- _What is required_: The whole listing below should be retyped exactly, without any images.

- _Source data_:
+ + + + +
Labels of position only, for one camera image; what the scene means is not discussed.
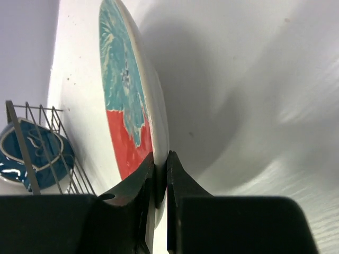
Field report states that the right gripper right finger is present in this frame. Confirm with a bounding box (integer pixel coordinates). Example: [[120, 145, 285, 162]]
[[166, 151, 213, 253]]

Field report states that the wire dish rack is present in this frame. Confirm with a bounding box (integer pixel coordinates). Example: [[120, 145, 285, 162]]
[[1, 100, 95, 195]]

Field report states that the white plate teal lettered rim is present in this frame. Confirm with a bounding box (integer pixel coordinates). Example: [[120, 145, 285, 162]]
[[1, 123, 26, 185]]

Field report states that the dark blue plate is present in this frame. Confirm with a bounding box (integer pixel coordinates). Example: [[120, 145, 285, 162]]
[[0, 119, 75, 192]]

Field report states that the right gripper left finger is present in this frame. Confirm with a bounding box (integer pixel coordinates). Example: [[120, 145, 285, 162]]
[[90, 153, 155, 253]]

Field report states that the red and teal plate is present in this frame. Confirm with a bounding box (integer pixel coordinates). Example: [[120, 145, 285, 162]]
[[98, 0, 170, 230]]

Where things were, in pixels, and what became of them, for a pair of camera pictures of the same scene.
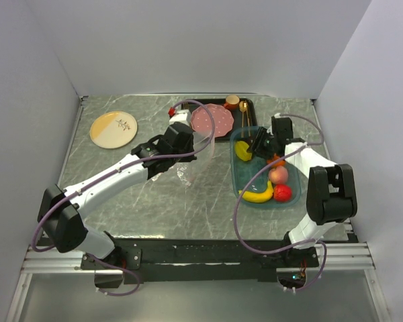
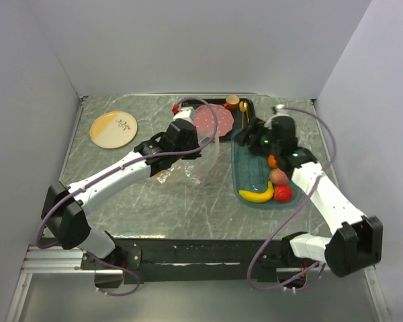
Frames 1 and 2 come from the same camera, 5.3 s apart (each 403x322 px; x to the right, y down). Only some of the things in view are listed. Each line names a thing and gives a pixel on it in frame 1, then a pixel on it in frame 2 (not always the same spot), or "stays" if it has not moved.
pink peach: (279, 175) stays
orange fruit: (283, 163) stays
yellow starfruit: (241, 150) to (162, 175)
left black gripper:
+ + + + +
- _Written solution_:
Labels of position only, for one camera image; what the scene means is not discussed.
Field report states that the right gripper right finger is present in this frame. Confirm with a bounding box (integer pixel coordinates). Example: [[120, 145, 285, 162]]
[[166, 151, 213, 253]]

Field report states that the wire dish rack is present in this frame. Confirm with a bounding box (integer pixel coordinates). Example: [[120, 145, 285, 162]]
[[1, 100, 95, 195]]

Field report states that the white plate teal lettered rim is present in this frame. Confirm with a bounding box (integer pixel coordinates). Example: [[120, 145, 285, 162]]
[[1, 123, 26, 185]]

Field report states that the dark blue plate is present in this frame. Confirm with a bounding box (integer pixel coordinates). Example: [[120, 145, 285, 162]]
[[0, 119, 75, 192]]

Field report states that the right gripper left finger is present in this frame. Confirm with a bounding box (integer pixel coordinates). Example: [[120, 145, 285, 162]]
[[90, 153, 155, 253]]

Field report states that the red and teal plate is present in this frame. Confirm with a bounding box (integer pixel coordinates). Example: [[120, 145, 285, 162]]
[[98, 0, 170, 230]]

Where things were, in pixels, and what became of them, for a pair of camera pictures of the same scene.
Frames 1 and 2 come from the same camera, 5.3 s apart (each 403x322 px; x to the right, y down). Only some of the things in view are listed. Each line names a thing and gives a pixel on it in frame 1, then a pixel on it in frame 2 (not always the same spot), or "stays" if it has not moved.
pink peach: (279, 175) stays
orange fruit: (283, 163) stays
yellow starfruit: (241, 150) to (162, 175)
left black gripper:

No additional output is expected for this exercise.